On Played, Darshi is Khali Bhatt, a tech genius who does whatever she's got to do to support the play (ie. infiltrating the criminal world). "There's nothing better than getting a character that's so interesting and flawed and trying to figure out why they do what they do," said Darshi during a phone interview from the LA home she shares with her husband, fellow Leo Award-winner Juan Riedinger. "For me, that's a huge reason that I'm an actor."

Somewhere between the guns, money, fast cars, drugs, suspense, and danger, the series also explores the multitude of differences between undercover cops and uniformed officers. "There's so much about their lives that [undercover cops] have to keep secret and they can't really share, so it's the people that they work with that they become close with," said Darshi.

Played also stars Vincent Walsh, Chandra West, Lisa Marcos, Dwain Murphy and Adam Butcher.

Fans of Sanctuary's sassy Kate — many of whom Darshi has met at sci-fi conventions ("It's beautiful that people can get so much out of your show and they respond to you and your character in a certain way and you give them strength") — might recognize a similar fire in Khali's eyes. "Khali has that playfulness that Kate had, and she has her own little badass-ness, too, but obviously she doesn't shoot Abnormals," Darshi said, referring to Sanctuary's fantastical non-human characters.

As for writing and directing, Darshi has no intention of slowing down.
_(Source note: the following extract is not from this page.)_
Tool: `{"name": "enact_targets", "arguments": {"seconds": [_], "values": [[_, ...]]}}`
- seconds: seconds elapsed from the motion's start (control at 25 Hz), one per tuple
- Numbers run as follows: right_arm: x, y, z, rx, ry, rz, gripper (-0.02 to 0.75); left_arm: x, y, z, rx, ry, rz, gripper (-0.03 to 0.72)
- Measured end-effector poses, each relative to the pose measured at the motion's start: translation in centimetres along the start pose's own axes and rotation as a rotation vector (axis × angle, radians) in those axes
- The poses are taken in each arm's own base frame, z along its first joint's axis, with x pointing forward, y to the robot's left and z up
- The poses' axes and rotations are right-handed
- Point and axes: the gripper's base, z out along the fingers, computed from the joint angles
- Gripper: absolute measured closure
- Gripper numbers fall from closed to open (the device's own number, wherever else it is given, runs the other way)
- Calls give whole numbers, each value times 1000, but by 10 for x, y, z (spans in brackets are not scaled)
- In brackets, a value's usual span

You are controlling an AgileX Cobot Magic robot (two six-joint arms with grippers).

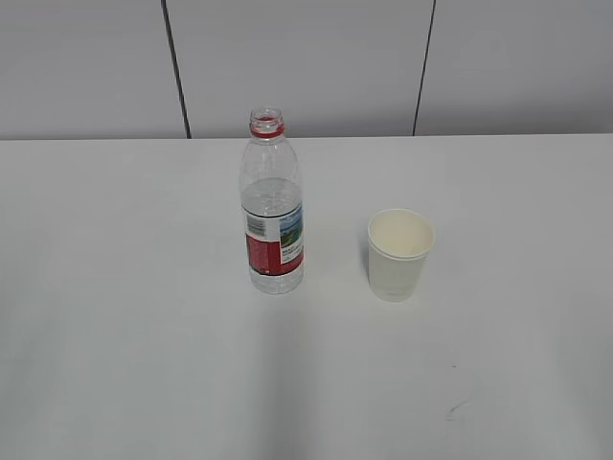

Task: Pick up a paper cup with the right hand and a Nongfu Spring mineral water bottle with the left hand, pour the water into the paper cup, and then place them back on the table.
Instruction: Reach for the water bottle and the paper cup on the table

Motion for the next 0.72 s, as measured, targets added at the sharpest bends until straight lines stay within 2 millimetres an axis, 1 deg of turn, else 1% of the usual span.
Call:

She's currently collaborating on scripts with her Vancouver-based writing partner, actress Leena Manro.

But despite her off-camera pursuits, there is something about the process of acting something mystifying that compels her to keep diving deep into characters like Khali.

"I love acting and I'll always love acting, and I think the reason that I love it is also because I find it the most difficult," she said. "I think acting is still something that I'm so passionate about because I don't understand it. I don't know why certain performances are great, and certain performances are not so great, when I'm doing it. That just drives me crazy trying to understand how that works. Acting is just something that I'm still just so amazed at and its kind of magical to me."

Played airs Thursdays at 10:00pm on CTV.